RFR (T) 8214787: Zero builds fail with "undefined JavaThread::thread_state()"

jesper.wilhelmsson at oracle.com jesper.wilhelmsson at oracle.com
Tue Dec 4 15:29:44 UTC 2018

The (T) in the subject line is easy to miss so I would prefer is it is also stated in the email body text if a patch is considered to be trivial.

We have seen examples where the author of a patch has considered the patch to be trivial but the reviewers had other opinions. In a case like that, if a reviewer is OK with the patch, but expects a second review because he didn't see the (T), we have a problem.

The XS, L, XL etc are actually orthogonal to wether a patch is trivial or not. Things like large cleanups/renamings/code removal etc can also be trivial even though they would take some time to review, and obviously there are really small patches that are very easy to understand but are not trivial at all.
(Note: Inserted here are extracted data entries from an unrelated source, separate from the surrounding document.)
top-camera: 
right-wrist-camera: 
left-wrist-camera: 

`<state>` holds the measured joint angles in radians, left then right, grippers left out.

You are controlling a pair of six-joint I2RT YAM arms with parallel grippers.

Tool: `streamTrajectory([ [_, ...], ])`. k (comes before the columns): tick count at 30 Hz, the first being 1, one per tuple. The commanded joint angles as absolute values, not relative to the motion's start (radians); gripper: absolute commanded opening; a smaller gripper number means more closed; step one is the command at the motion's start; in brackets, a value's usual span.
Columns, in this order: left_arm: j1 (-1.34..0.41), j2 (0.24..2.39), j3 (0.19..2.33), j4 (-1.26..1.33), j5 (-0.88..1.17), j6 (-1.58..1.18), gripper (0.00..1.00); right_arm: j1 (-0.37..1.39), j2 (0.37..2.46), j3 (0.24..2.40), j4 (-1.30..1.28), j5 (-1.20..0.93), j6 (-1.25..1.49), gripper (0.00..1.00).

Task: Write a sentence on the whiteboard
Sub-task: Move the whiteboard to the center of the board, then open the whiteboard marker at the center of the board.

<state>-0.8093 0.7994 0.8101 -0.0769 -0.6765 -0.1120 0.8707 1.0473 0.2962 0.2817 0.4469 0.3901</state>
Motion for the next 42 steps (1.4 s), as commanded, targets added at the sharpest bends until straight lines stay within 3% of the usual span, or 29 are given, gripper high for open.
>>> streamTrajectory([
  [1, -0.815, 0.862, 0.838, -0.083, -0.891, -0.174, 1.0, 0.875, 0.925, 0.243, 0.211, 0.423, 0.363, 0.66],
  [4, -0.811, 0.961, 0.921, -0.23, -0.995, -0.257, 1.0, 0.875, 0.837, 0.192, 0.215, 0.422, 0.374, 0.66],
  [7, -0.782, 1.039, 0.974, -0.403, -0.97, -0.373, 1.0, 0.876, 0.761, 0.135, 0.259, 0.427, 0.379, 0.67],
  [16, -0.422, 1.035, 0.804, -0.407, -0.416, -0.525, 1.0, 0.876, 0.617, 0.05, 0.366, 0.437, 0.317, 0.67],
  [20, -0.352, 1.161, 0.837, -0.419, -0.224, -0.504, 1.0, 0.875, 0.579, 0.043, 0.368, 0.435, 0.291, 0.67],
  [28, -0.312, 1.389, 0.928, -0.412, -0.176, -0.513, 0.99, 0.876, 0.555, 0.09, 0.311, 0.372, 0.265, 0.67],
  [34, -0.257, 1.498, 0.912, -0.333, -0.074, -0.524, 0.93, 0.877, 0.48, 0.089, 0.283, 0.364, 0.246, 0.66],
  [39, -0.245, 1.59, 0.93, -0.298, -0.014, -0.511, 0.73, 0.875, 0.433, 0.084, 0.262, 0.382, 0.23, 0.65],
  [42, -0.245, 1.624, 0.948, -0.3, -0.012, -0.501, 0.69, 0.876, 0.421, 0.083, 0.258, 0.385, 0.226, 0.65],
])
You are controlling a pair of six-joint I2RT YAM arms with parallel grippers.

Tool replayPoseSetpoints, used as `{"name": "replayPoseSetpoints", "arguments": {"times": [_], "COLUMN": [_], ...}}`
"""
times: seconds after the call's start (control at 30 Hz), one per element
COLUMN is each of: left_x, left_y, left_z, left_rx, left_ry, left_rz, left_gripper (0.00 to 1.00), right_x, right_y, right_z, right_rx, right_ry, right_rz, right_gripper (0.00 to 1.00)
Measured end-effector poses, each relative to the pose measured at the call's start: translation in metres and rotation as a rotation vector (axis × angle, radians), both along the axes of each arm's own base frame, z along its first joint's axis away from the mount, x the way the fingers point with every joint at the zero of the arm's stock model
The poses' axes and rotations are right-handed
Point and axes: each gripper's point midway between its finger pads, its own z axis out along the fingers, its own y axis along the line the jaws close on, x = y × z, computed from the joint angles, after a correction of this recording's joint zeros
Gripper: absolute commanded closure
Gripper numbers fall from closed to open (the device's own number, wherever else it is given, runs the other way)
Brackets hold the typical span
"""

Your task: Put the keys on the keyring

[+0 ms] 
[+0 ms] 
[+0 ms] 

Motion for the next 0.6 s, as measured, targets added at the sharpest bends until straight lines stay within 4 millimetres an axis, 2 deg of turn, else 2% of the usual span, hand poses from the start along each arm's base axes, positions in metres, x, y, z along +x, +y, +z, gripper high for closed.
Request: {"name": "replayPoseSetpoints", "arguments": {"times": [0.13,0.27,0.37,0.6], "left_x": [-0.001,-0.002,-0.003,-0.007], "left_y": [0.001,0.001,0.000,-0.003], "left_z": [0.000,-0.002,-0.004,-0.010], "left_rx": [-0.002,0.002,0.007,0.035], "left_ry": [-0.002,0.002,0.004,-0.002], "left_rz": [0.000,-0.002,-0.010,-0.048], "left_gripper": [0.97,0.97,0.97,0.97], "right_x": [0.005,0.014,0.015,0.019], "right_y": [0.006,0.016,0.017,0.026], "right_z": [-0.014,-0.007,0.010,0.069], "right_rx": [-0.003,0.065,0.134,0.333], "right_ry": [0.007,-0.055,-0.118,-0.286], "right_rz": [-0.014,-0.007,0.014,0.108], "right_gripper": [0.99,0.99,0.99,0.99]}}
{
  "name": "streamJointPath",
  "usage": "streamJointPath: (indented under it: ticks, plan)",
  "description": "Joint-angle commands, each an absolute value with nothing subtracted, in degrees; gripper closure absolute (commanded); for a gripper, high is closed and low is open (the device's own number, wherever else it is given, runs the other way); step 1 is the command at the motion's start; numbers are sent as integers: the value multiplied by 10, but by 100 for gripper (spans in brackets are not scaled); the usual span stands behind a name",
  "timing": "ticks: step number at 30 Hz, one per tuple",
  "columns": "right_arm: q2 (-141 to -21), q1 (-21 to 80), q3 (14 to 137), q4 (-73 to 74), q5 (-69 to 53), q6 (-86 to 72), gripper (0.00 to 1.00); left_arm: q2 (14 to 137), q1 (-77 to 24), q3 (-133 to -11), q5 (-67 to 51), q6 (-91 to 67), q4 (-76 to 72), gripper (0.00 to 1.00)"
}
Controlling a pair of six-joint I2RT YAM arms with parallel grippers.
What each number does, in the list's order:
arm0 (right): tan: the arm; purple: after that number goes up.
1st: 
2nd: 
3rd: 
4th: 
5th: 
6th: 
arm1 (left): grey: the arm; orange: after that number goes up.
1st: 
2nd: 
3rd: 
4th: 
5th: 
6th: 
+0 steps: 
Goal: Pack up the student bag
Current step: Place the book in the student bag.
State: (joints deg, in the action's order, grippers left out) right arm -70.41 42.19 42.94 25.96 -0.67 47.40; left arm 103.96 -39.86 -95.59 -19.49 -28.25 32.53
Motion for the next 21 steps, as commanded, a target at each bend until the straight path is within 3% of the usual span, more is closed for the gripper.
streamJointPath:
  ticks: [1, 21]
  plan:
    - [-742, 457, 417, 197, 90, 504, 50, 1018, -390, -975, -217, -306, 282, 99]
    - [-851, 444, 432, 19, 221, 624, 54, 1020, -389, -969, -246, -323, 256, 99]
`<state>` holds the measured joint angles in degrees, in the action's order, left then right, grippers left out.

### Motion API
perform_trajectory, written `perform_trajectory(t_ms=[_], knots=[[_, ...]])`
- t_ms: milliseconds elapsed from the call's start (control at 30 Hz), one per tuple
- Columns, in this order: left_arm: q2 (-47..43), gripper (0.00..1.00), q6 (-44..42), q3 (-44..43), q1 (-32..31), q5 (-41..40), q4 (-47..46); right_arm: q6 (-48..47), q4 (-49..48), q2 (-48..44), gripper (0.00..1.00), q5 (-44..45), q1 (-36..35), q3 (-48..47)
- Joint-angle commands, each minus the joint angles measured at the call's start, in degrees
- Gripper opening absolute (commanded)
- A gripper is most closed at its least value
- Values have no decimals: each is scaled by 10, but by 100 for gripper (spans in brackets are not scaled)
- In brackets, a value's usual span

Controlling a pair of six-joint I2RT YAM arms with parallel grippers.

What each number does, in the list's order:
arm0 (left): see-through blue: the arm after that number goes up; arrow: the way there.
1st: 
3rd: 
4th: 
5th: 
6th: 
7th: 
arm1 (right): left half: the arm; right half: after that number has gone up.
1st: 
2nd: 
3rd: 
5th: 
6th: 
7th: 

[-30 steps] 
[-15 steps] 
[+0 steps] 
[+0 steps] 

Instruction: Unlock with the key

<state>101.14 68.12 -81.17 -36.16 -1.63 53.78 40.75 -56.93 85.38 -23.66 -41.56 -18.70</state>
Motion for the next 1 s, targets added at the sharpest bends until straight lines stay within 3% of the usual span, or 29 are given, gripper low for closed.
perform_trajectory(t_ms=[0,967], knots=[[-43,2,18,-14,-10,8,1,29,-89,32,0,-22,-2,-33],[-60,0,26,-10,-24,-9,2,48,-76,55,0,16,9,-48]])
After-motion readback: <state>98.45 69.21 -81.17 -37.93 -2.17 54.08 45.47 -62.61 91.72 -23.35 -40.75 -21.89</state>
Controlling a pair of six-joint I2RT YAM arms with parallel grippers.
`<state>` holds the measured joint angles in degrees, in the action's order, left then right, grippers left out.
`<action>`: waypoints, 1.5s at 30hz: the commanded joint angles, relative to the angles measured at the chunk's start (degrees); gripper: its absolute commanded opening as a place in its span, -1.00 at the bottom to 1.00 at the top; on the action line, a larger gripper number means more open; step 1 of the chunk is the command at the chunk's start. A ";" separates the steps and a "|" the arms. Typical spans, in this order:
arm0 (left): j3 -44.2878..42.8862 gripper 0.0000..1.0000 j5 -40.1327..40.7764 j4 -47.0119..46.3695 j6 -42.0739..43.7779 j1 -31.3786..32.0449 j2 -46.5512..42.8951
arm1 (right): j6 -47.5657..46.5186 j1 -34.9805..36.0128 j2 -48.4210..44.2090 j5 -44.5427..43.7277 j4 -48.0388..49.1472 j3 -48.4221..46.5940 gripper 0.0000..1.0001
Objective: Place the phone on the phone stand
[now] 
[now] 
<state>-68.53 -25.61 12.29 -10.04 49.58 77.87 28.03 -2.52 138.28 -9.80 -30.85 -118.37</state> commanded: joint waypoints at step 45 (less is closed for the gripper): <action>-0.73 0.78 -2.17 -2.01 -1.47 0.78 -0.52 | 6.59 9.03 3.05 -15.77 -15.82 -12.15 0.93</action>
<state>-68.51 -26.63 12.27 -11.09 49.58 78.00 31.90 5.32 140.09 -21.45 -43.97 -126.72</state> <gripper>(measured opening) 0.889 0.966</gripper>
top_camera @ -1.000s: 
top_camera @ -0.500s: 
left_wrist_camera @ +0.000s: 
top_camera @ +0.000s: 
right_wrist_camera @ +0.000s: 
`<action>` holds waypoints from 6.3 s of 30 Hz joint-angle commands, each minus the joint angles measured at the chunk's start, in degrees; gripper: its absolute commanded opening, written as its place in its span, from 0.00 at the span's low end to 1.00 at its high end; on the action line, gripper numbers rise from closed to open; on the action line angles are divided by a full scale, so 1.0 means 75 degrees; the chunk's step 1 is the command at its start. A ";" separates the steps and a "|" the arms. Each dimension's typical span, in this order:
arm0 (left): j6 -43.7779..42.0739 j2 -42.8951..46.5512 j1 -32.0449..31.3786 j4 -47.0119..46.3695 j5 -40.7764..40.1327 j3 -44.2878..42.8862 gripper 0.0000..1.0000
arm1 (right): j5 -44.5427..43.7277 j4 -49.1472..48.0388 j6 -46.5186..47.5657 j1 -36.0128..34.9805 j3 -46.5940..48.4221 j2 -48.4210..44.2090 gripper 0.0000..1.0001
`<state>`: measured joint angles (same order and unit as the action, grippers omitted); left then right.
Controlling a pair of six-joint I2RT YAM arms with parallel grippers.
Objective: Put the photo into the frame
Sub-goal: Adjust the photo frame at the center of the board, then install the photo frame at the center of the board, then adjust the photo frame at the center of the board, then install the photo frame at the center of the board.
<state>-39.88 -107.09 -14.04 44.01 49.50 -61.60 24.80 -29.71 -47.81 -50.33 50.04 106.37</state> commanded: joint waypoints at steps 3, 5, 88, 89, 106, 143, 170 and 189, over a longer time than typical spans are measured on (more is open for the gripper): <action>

> On 4 Dec 2018, at 15:41, Aleksey Shipilev <shade at redhat.com> wrote:
> On 12/4/18 3:35 PM, Thomas Stüfe wrote:
>> Looks fine and trivial.
> Thanks!
>> What is "T"?
> That is an emerging fancy nomenclature for the interesting corner case in patch difficulty
> designation pioneered by those who do not want to guess how many X-es to put in front of XXXXS and
> save everybody's time for reading and understanding the actual difficulty as well as implicitly
> requesting the confirmation of the aforementioned difficulty from the contributors who can make the
> call about patches size and time needed to be spent reading explanations about the patch itself, or
> any necessary metadata for the patch, difficulty included.
> In other words, "T" stands for "trivial".